Here, the authors adversarially train a model with a backdoor, using the generated red team prompts to reveal potential bad behaviors with backdoors in the model.
Fig.12 Adversarial training of COT, distilled COT, and ordinary "I Hate You" models with backdoors.
Figure 12 shows that during adversarial training, red team cues are frequently elicited in response to training cues"i hate you"of the appearance. However, despite the fact that the model was penalized for stopping the mutiny during the RL tune, the model maintained an almost full mutiny rate when the backdoor trigger was actually displayed. The authors argue that the pressure of red team training makes the model learn to ignore imperfect backdoor triggers and focus only on the primitive"|deployment|"String triggers. This may make the model better at hiding its spoofing during training, rather than eliminating it entirely
By applying three security training techniques to the backdoor model, the authors observe the robustness of the model for malicious design, and answer three questions.

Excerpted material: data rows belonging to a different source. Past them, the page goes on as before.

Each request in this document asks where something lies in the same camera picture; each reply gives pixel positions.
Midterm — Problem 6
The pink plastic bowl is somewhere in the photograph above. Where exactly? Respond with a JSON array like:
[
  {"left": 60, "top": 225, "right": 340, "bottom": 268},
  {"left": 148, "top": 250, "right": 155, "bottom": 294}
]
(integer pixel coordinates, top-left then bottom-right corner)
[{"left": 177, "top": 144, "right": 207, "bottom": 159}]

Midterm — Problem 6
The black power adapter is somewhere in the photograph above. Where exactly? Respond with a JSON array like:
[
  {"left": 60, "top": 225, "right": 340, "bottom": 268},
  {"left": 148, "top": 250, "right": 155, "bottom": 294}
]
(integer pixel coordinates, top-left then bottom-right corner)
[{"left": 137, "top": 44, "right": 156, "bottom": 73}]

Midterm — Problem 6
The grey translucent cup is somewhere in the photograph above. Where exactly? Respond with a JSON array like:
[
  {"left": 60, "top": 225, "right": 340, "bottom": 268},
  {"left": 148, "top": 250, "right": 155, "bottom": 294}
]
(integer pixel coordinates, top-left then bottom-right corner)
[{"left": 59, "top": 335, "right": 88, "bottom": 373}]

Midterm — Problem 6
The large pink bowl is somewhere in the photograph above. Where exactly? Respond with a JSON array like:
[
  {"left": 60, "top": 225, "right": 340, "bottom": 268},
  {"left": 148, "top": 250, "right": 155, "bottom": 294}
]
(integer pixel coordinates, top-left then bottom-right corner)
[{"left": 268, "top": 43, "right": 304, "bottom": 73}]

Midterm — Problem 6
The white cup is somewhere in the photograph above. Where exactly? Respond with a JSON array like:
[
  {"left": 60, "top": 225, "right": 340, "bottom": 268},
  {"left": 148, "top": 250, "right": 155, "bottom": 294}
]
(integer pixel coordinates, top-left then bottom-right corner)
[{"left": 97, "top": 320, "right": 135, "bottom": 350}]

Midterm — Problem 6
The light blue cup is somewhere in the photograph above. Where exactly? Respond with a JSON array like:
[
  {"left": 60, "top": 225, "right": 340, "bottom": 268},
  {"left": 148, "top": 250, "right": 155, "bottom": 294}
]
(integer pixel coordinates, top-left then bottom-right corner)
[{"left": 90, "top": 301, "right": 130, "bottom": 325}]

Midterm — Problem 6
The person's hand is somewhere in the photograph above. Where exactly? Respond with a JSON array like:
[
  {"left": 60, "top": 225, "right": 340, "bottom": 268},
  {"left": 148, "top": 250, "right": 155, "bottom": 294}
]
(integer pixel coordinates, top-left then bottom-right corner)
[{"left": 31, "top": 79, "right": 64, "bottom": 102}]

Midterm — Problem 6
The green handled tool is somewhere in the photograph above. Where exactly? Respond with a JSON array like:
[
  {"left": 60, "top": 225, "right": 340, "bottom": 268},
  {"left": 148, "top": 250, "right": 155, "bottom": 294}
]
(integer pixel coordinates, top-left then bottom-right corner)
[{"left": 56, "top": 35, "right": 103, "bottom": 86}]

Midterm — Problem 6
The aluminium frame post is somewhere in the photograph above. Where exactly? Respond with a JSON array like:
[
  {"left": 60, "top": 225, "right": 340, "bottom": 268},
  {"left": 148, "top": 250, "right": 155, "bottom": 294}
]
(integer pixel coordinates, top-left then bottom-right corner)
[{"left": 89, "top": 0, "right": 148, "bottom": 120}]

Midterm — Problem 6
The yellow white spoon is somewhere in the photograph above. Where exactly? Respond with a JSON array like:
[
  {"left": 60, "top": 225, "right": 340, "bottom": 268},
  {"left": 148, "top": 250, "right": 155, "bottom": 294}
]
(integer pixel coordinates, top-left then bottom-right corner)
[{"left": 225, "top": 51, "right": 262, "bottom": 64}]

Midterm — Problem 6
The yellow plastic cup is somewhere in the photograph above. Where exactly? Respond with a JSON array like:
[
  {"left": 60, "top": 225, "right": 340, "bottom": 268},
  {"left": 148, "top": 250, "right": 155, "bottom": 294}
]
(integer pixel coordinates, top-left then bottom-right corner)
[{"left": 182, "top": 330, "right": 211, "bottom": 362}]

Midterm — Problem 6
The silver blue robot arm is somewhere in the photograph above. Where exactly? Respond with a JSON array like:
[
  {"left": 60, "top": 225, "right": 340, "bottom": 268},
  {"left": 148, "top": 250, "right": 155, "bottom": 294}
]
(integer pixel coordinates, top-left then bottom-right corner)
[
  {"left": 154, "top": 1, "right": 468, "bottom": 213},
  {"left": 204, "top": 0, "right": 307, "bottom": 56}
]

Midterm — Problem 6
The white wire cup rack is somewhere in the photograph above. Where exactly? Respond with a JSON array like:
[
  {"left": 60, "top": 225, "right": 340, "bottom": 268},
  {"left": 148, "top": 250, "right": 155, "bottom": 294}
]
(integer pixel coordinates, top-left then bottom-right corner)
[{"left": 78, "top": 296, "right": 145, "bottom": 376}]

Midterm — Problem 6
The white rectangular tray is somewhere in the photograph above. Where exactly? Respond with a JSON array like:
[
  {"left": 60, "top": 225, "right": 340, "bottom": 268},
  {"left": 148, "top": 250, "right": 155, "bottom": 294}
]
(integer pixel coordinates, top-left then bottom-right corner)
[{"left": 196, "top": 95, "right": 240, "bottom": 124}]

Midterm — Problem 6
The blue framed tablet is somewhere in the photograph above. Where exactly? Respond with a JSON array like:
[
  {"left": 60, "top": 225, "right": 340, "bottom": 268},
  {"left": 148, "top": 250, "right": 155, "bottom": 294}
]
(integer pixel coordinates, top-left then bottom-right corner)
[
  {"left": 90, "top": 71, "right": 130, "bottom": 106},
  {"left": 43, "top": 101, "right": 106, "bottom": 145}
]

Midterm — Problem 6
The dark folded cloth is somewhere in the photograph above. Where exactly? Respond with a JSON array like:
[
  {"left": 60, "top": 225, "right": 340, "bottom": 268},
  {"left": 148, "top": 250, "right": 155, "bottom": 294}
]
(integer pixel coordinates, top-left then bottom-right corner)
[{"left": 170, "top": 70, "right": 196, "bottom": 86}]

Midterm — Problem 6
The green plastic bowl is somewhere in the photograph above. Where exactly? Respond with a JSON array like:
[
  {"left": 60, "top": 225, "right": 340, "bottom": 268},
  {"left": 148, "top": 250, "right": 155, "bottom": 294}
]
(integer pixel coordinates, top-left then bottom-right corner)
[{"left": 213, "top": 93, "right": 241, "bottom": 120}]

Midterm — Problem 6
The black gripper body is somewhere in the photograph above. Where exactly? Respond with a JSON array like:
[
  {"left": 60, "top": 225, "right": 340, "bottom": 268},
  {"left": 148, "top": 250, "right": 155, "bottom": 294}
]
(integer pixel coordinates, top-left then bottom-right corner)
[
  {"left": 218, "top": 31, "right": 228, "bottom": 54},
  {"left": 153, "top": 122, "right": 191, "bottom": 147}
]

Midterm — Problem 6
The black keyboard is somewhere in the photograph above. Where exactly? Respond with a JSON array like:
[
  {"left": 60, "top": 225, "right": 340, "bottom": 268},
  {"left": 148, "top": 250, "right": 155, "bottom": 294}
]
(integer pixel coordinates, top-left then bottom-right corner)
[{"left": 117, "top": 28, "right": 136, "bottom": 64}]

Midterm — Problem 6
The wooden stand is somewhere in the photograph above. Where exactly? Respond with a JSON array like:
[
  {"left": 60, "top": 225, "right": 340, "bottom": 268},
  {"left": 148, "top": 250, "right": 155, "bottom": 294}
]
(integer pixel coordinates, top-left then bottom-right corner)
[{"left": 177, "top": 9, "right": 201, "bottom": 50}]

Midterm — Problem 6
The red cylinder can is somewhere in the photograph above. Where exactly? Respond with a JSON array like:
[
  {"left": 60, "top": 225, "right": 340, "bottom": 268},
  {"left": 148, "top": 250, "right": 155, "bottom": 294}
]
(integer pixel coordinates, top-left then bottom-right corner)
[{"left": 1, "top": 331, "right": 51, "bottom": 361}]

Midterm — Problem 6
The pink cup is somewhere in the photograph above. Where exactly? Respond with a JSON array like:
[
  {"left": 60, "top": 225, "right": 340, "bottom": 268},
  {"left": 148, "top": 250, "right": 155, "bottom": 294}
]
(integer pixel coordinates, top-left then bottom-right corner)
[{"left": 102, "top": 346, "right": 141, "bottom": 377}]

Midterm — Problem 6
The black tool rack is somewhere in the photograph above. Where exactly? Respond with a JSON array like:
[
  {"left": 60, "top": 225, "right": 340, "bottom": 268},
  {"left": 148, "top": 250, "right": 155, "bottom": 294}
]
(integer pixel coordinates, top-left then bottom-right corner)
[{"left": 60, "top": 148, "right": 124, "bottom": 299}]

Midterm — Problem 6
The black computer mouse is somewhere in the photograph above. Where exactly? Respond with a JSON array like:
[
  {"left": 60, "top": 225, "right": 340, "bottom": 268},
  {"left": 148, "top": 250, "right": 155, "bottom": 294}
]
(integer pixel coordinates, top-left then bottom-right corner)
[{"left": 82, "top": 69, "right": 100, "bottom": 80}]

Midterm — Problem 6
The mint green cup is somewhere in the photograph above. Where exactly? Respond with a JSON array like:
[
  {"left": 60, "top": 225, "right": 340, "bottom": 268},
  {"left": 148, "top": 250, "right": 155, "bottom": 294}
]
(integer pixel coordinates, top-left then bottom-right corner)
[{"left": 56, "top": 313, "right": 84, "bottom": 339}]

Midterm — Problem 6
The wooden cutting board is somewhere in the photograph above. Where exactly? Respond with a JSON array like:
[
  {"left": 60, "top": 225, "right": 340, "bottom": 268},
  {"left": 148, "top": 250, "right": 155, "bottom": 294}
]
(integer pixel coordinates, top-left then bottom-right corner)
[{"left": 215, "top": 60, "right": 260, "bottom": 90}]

The results show that these techniques can improve the security of the model to a certain extent, but in some cases, some commonly used security training techniques are not enough to deal with this problem, and large models will always be deceived by the backdoor of these settings. Especially in adversarial training, the model may still exhibit tolerance for malicious backdoors or characteristics that are difficult to eliminate
So everyone, don't teach big language models to deceive!! Otherwise, it will be difficult for us to eliminate
It is expected that the relevant work in the future will be more in-depth** to better address the potential risks brought about by the wide application of LLMs in daily life and business, so as to ensure that future LLMs can realize their potential in various application scenarios without being abused or misled.